▸ **Directions**
State the number of lines in the material below that have "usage" in them, without any other text.

▸ **Dataset records**
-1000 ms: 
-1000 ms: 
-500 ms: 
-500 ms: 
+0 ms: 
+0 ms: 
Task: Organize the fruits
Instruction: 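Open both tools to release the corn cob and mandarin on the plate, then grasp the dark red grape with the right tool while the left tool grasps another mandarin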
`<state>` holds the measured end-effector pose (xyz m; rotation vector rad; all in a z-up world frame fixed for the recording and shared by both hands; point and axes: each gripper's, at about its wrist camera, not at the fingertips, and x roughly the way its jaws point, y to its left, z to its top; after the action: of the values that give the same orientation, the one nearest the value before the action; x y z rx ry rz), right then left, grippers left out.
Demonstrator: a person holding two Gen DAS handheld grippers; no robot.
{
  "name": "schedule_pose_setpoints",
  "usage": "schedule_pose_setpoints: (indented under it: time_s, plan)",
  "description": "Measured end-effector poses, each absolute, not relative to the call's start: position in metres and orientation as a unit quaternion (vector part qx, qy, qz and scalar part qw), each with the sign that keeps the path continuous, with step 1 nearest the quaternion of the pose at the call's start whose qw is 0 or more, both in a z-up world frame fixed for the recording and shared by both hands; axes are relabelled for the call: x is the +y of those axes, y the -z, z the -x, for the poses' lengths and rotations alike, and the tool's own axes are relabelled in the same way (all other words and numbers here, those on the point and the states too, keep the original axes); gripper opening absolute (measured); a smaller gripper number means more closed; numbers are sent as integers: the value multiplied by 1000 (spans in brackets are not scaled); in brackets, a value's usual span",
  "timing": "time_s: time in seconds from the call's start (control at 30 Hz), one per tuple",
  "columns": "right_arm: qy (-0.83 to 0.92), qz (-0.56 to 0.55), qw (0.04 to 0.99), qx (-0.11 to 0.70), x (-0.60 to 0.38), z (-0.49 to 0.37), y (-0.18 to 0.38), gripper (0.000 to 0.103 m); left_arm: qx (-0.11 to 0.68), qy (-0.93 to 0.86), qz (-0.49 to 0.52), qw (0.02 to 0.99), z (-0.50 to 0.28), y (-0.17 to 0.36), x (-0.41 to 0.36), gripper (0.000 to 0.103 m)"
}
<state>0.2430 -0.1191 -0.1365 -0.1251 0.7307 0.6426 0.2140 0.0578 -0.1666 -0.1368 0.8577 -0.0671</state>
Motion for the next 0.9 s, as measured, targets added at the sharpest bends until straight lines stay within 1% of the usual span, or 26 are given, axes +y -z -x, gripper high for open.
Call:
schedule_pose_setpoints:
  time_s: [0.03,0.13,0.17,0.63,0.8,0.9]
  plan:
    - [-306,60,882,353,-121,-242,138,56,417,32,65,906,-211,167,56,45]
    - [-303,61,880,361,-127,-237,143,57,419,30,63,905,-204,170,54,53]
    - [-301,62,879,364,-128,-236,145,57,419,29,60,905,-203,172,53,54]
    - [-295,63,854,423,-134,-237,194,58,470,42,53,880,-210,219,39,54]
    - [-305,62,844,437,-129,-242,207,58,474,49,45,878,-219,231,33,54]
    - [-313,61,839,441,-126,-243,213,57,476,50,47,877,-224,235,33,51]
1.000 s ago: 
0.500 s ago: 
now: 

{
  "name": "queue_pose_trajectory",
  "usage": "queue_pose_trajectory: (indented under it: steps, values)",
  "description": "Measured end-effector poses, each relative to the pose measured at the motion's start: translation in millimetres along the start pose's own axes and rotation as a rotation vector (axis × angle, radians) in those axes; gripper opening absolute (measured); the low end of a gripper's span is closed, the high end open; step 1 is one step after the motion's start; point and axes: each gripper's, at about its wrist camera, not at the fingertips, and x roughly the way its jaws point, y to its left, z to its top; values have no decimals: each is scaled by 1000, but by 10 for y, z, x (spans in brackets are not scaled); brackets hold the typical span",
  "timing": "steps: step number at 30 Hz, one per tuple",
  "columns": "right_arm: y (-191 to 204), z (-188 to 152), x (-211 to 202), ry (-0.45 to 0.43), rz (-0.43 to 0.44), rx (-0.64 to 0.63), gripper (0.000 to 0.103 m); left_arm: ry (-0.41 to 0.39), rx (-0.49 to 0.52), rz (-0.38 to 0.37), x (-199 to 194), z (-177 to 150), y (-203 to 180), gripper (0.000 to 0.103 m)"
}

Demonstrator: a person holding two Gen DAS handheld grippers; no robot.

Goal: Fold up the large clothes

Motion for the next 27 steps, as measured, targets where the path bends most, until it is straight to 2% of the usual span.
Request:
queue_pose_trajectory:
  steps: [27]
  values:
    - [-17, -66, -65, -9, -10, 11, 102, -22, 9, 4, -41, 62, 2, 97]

▸ **Finished task**
2